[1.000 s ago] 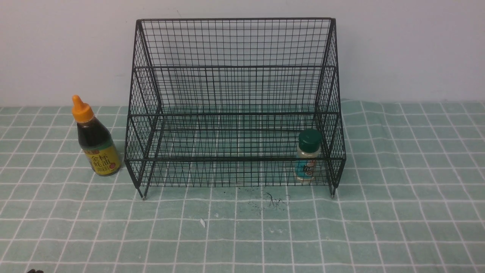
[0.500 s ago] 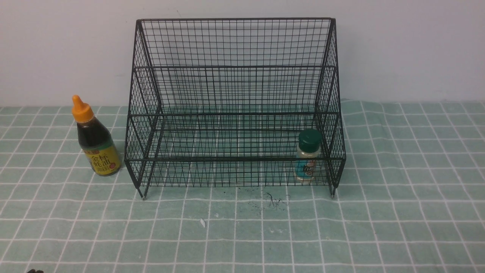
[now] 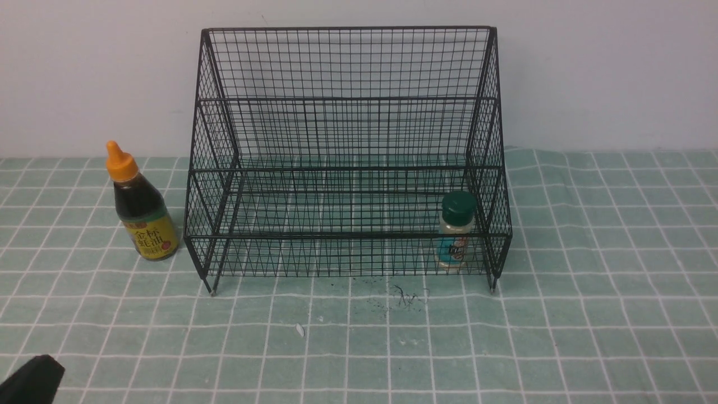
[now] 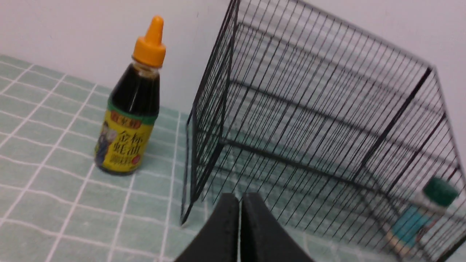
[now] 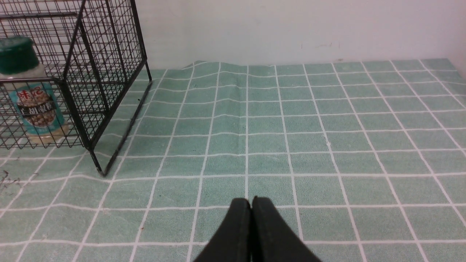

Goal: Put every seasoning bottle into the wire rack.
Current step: Use the left arm to grab the condiment bottle closest to it

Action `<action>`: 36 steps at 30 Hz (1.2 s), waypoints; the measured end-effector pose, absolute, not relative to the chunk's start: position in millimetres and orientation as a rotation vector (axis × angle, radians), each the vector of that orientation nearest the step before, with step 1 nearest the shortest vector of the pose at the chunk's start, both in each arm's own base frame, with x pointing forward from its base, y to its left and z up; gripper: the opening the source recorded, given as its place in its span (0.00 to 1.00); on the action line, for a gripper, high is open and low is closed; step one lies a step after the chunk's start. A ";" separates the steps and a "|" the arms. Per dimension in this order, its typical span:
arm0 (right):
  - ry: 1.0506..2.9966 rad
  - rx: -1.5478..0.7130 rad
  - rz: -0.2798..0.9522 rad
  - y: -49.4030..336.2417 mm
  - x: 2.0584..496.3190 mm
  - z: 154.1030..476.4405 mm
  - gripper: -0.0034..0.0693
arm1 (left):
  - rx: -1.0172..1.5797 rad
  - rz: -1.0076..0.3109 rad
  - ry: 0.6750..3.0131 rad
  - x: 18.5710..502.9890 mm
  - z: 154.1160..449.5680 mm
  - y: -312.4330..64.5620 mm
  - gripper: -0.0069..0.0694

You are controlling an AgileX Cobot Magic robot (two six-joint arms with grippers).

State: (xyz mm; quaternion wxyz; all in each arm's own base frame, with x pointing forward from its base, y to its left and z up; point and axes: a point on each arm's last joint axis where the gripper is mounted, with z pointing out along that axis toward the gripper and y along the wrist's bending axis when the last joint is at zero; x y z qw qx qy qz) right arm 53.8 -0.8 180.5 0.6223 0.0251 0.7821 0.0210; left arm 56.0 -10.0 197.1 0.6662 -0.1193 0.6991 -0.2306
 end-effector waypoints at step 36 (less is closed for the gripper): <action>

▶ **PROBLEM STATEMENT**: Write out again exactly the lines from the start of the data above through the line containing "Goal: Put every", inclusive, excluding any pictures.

▶ **ANSWER SPACE**:
[1.000 s ago] 
[0.500 s ago] 
[now] 
[now] 
[now] 

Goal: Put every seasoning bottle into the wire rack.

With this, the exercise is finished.